YOUR INSTRUCTIONS: The answer must be every line below that contains the string "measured".
----------
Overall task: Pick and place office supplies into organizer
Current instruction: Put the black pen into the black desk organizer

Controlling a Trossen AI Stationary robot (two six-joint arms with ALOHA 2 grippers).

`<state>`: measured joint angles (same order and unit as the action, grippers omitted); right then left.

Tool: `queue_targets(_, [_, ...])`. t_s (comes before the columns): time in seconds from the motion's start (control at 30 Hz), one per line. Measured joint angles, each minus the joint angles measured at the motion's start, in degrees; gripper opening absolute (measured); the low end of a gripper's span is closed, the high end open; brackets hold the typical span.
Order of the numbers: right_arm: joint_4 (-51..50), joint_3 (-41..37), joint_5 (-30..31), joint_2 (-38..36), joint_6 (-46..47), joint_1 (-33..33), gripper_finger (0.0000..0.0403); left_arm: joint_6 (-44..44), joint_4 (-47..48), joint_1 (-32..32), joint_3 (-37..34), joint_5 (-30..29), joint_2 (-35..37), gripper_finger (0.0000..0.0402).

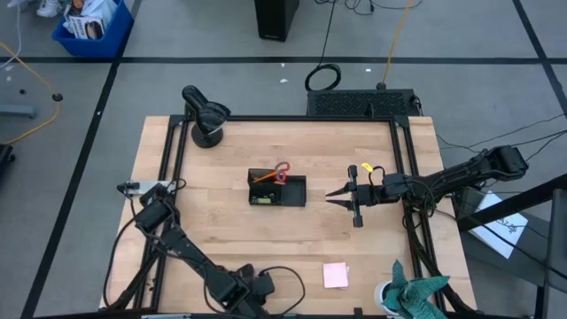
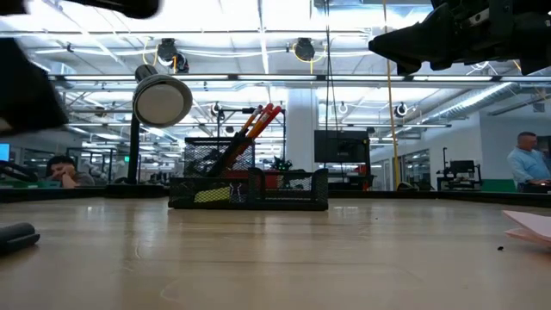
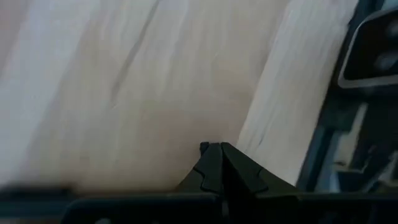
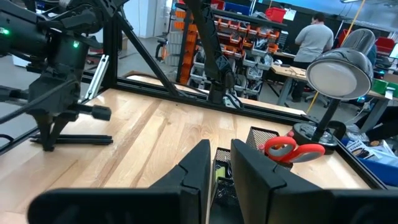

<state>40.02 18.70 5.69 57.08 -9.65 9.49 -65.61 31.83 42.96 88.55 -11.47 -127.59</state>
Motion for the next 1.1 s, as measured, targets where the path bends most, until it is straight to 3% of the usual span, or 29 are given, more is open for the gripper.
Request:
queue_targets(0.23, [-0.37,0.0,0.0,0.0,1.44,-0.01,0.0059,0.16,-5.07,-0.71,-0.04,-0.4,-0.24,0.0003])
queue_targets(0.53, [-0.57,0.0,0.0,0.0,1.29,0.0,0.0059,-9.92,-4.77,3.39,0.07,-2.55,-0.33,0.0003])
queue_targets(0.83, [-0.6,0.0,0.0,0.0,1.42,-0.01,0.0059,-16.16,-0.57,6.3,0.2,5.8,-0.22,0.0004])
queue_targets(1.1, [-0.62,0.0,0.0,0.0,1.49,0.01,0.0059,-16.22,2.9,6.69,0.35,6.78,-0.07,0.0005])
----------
SOLUTION FOR THIS PROBLEM:
`<state>`: measured joint angles (same order and unit as the action, grippers omitted); right then left.
Tool: `queue_targets(_, [_, ...])`. t_s (comes before the columns): time in seconds from the motion's start (control at 30 Hz), one per line. Measured joint angles, each minus the joint angles measured at the motion's start, in degrees; gripper opening absolute (measured); the low end of a gripper's span is closed, the high end open; brackets hold the typical span.
Motion for the next 1.1 s, as measured, targets where the path bends most, until it is straight to 3% of the usual span, or 29 are given, more is open for the gripper.

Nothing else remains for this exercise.